TRY IT.
Please copy every line below that contains the string "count".

───── RAW DATA

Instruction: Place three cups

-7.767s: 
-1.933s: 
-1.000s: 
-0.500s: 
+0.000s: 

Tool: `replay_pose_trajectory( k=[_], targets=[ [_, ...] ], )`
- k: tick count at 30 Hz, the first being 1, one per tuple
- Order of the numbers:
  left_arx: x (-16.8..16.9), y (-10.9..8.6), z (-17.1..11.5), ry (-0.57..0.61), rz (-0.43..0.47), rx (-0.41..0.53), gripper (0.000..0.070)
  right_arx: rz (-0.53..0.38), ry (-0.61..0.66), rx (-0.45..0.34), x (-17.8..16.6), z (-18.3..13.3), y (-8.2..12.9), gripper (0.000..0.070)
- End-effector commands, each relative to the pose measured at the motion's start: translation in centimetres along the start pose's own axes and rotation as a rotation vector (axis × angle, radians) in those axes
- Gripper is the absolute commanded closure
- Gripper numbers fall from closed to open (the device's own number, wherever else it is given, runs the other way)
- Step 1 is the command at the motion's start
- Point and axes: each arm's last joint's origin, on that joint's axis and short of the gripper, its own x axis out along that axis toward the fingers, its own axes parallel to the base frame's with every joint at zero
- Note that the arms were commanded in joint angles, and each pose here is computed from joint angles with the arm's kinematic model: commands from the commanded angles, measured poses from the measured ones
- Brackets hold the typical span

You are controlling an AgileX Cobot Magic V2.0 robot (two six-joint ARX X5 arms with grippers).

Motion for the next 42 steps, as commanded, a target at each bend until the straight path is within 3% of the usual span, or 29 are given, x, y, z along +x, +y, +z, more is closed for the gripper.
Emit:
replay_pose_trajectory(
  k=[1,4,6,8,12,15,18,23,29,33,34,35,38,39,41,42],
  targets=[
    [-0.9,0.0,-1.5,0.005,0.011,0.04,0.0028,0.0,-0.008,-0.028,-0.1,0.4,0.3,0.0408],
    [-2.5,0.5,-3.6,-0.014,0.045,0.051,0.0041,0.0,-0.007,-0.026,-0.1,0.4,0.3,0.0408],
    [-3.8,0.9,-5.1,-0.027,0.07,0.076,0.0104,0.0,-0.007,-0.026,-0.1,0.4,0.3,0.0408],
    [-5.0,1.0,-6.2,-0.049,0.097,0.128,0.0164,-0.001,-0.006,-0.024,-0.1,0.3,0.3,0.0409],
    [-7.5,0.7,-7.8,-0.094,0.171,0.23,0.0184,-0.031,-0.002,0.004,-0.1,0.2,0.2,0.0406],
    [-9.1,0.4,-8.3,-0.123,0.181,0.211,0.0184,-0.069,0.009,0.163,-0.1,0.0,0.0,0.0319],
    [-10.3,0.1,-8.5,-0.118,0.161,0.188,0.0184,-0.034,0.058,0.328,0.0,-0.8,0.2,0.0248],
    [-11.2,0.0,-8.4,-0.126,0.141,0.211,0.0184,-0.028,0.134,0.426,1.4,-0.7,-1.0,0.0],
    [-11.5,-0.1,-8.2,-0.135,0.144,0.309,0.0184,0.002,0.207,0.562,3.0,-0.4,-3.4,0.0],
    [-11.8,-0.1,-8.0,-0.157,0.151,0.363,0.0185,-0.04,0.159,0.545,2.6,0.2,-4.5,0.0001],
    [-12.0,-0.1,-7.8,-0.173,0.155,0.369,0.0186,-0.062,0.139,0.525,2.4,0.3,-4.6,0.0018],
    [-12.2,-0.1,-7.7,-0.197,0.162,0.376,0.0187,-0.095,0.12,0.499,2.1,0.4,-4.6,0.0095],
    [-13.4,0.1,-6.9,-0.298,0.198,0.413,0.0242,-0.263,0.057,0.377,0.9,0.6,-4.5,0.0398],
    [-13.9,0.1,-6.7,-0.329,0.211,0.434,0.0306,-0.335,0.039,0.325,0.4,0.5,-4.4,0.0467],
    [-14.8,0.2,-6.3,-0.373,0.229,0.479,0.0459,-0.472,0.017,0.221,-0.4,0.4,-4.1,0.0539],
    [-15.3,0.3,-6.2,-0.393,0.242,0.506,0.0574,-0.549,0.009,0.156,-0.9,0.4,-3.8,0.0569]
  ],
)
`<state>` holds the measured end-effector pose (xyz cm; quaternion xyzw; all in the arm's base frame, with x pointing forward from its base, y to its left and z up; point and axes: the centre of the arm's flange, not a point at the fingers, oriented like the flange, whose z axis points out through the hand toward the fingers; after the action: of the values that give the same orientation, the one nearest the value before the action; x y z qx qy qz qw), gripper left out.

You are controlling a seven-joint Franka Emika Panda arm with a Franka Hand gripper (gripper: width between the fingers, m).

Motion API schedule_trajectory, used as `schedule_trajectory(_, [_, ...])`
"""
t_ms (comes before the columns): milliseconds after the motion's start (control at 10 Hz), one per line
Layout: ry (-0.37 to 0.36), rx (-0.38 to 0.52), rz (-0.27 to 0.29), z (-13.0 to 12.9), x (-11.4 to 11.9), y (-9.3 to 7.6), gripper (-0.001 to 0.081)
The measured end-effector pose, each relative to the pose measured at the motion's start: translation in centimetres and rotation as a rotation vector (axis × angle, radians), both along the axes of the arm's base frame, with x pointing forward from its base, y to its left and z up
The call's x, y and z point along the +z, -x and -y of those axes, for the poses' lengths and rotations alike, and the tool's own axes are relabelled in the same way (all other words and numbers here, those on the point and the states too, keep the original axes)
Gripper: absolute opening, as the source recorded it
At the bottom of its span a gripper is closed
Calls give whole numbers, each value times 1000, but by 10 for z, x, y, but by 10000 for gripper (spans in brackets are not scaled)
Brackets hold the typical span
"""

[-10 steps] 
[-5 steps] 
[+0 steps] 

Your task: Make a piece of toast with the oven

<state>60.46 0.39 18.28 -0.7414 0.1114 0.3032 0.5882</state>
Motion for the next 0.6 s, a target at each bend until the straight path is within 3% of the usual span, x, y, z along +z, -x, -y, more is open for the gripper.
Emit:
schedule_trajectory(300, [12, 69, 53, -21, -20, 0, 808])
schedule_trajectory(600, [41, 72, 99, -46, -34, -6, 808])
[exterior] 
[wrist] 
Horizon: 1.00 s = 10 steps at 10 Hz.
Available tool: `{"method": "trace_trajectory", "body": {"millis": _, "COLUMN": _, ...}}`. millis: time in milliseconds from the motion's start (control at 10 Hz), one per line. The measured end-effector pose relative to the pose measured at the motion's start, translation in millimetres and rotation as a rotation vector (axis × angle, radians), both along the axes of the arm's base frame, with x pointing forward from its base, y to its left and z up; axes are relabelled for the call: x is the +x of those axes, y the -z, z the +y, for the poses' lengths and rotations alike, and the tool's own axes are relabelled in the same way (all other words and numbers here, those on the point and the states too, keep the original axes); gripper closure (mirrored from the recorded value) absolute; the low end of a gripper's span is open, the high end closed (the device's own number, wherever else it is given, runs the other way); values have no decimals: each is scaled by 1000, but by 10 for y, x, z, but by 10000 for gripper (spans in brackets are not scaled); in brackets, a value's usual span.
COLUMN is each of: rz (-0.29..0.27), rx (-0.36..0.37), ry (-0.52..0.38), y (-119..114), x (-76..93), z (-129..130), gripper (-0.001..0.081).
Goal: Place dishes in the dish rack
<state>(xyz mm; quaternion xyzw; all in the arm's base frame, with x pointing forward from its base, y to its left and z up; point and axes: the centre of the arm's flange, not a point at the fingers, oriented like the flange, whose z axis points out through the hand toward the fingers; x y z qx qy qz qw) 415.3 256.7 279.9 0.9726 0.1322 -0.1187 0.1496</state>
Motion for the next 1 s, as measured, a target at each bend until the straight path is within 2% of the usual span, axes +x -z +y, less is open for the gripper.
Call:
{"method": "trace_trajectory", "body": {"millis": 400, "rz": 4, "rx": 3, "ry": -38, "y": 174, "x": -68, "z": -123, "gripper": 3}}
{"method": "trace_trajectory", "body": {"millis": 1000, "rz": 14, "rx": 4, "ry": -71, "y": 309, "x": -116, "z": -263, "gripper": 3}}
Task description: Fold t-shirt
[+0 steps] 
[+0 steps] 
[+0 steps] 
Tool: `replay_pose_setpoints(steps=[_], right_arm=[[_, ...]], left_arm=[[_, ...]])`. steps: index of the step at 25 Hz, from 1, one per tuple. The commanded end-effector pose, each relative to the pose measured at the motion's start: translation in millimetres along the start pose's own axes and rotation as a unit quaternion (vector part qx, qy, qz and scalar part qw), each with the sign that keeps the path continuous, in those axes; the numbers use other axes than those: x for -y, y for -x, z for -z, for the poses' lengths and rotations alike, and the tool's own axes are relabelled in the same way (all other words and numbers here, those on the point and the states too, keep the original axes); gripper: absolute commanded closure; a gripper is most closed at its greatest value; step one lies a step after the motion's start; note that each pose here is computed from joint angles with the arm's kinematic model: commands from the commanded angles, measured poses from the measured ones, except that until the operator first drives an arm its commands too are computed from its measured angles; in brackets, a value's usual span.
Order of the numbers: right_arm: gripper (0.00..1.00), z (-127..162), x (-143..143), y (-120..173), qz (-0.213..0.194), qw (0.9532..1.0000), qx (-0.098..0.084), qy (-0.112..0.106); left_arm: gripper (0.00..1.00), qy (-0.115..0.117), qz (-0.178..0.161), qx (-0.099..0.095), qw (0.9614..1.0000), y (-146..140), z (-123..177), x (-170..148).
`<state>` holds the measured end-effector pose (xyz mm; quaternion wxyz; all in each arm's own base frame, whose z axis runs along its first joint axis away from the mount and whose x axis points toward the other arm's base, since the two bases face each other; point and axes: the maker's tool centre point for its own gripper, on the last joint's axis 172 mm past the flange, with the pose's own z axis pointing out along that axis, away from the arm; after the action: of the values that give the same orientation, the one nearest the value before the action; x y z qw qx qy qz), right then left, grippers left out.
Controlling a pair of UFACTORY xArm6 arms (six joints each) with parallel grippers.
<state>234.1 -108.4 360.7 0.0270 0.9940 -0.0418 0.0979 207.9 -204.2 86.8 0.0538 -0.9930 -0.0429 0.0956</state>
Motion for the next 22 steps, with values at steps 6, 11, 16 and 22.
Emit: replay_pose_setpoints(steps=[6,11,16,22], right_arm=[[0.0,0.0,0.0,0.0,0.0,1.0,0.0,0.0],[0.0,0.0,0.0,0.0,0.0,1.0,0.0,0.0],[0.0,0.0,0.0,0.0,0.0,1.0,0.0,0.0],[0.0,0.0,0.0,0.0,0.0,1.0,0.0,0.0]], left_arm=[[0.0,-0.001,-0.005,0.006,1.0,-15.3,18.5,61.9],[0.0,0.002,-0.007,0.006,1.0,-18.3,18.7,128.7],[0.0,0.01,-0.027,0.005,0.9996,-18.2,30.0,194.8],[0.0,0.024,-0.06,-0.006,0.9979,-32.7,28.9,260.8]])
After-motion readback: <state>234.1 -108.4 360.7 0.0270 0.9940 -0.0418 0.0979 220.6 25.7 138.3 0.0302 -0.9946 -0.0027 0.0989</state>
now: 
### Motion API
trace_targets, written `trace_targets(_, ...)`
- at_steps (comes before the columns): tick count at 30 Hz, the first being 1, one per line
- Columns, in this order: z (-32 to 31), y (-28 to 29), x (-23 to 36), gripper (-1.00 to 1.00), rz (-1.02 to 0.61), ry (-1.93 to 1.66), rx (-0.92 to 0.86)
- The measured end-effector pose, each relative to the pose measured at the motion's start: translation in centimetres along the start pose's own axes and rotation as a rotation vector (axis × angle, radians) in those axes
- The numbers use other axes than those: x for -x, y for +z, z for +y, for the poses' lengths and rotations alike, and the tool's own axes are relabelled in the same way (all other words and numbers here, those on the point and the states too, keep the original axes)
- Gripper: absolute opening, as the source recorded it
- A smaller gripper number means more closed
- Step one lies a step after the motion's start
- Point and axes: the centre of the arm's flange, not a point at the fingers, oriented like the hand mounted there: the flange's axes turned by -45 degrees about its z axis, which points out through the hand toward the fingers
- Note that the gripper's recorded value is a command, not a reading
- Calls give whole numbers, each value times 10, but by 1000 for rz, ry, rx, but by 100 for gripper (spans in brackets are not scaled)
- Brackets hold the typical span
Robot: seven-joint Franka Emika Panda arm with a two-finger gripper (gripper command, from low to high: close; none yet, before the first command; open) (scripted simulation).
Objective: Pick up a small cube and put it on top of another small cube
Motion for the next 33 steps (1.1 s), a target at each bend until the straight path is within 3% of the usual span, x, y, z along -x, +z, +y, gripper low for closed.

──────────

THE COMPLETED TASK.
- k: tick count at 30 Hz, the first being 1, one per tuple
- at_steps (comes before the columns): tick count at 30 Hz, the first being 1, one per line

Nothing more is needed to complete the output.